Nearly a year after, Infinity Blade had generated another $21.4 million in revenue. 
Which is astonishing. Hardly surprising there is an Infinity Blade 2 out now. 

Bethesda developed the Creation Engine to help make their award winning fifth instalment of The Elder Scrolls The Elder Scrolls V: Skyrim

The Creation Engine is made up of Havok, Radiant AI, and the Gamebryo game engine, which allows users to tailor it's needs to fit specific needs of a developer. 

In early 2012 Bethesda released the Creation Kit for Skyrim on Steam. 

Now modders and fans of their recent IP can make user-generated content. 
Where it can be shared with the world via Steam and their favourite mod sites. 

Now there's a company that really gives back to their customers. 


The Source Engine developed by Valve Corporation makes even better use of the Steam community by distributing updates and new engine builds via its users.

From what I can gather the general opinion about the Source Engine is that it handles physics exceptionally well but is a bit outdated in other aspects, requiring a lot of text editor scripting to affect performance.

It is noted for featuring a very capable facial animation system - 

Having read the overview on Valve's website I have to say it sounds like an impressive piece of kit. 
It both looks and plays as well as any other engine that I have discussed here. 
I think it comes down to personal preference in this case. 

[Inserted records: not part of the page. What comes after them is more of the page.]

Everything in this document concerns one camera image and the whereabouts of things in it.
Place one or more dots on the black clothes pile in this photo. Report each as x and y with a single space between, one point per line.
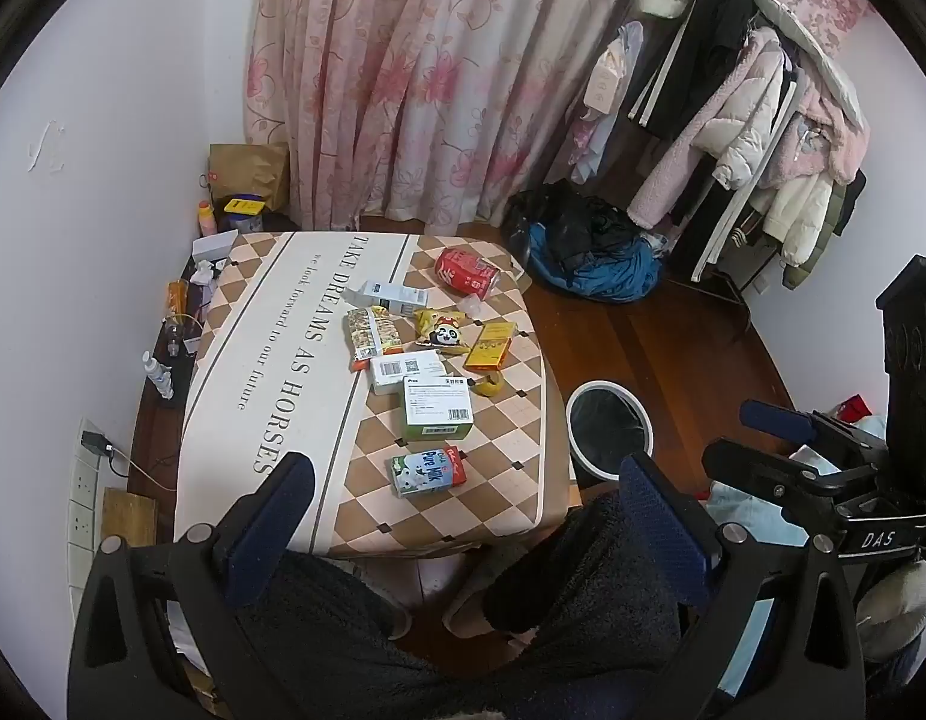
575 225

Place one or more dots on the grey and white coat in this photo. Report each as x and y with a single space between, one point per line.
815 52

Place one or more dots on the clear plastic bottle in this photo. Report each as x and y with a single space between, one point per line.
472 309

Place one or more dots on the orange bottle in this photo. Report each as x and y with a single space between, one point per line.
205 219

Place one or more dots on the white puffer jacket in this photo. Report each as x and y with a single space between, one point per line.
755 142

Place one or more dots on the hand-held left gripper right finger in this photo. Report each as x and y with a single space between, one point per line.
661 517

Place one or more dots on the white power strip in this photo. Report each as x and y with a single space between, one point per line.
84 510

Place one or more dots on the clear glass bottle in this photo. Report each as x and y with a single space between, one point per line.
175 337

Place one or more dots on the small yellow plastic container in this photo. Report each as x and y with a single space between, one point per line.
489 384

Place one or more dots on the black pants white stripe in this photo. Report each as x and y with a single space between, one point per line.
721 232

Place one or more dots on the white cardboard box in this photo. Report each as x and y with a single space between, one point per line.
215 246

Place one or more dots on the orange box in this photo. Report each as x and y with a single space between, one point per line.
489 346

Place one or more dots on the black charger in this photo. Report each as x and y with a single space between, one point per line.
96 444

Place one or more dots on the white and blue box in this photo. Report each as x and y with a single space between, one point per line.
384 297

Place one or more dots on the black jacket white stripes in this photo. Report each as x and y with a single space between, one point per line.
695 52

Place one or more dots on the person's legs dark fleece pants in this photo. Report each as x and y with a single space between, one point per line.
568 615

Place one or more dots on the milk carton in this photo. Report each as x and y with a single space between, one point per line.
429 471

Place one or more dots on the pink floral curtain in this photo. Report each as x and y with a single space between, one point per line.
433 75

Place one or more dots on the white round waste bin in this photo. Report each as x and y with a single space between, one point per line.
609 427

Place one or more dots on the olive jacket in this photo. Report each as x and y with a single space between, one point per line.
830 240

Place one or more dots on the pink fuzzy coat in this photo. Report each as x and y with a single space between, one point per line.
830 135

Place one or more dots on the white hanging shirt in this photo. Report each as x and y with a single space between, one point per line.
609 82

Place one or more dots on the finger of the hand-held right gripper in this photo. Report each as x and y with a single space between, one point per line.
748 465
778 420

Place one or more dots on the white box with label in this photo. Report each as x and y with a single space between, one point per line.
406 371

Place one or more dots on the colourful snack packet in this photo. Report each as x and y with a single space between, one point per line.
369 331

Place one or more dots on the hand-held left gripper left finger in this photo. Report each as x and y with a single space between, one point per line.
283 510

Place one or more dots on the brown paper bag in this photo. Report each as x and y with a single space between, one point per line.
253 169

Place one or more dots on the wooden board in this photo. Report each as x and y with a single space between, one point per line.
129 517

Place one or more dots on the white and blue tub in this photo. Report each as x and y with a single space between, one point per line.
241 223

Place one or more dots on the yellow panda snack packet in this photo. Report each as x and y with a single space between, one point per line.
440 330

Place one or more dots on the white spray bottle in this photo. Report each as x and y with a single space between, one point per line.
159 376

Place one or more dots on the person's right forearm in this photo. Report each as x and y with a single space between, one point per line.
894 600

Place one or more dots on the grey slipper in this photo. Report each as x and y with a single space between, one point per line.
470 600

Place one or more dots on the red snack packet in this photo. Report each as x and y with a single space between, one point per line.
463 270

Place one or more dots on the light blue cloth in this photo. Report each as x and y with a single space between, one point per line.
755 514

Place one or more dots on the red cloth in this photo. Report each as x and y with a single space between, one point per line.
853 408

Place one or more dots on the white and green box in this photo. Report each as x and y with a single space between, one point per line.
436 409

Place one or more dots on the clothes rack frame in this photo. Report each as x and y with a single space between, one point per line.
714 292

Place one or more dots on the white slipper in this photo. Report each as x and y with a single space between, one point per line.
391 615

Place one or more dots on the yellow box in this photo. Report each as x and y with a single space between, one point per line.
243 205

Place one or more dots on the cream fleece coat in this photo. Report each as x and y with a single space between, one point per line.
804 217

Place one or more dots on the blue cloth bag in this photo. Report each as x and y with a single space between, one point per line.
605 270

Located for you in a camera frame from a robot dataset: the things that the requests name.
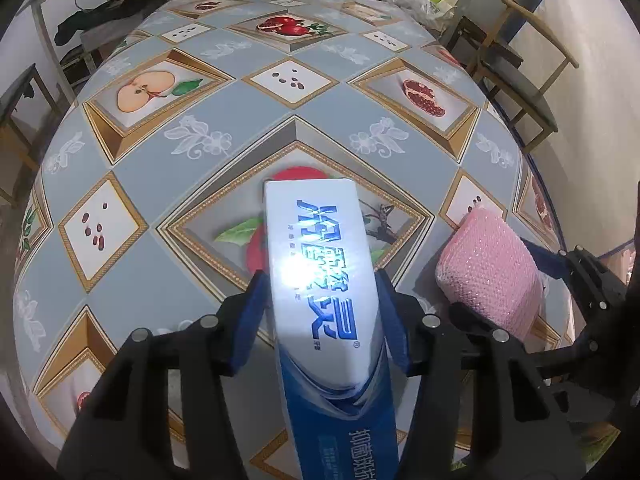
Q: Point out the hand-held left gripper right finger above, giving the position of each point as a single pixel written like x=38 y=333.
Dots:
x=395 y=325

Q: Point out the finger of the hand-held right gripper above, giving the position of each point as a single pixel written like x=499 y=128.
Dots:
x=545 y=260
x=472 y=316

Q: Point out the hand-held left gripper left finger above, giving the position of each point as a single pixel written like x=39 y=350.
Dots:
x=247 y=320

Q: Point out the pink bubble wrap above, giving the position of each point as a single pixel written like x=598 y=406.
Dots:
x=490 y=265

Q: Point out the white blue toothpaste box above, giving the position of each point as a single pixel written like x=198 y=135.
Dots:
x=320 y=270

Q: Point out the white mattress blue trim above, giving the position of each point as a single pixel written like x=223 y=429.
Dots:
x=600 y=110

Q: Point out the wooden chair black seat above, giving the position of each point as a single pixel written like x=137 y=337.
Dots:
x=525 y=90

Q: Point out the pile of plastic bags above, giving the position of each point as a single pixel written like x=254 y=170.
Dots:
x=420 y=7

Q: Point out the dark low table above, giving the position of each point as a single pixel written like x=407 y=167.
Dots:
x=22 y=82

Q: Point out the black cloth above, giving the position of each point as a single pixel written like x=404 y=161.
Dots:
x=90 y=15

People have their favourites. And always will. 
It's like asking a comic book reader 

"Who's better, Marvel or DC?"

And then the great debate begins. 


Quantic Dream's new engine brings to life - KARA 

This demo is apparently a year old and the features of this engine have been increased by 50 percent. I can't wait to see what they've cooked up.


I've just added a few interesting videos regarding advancements in blurring the line between Visual FX and Video Games.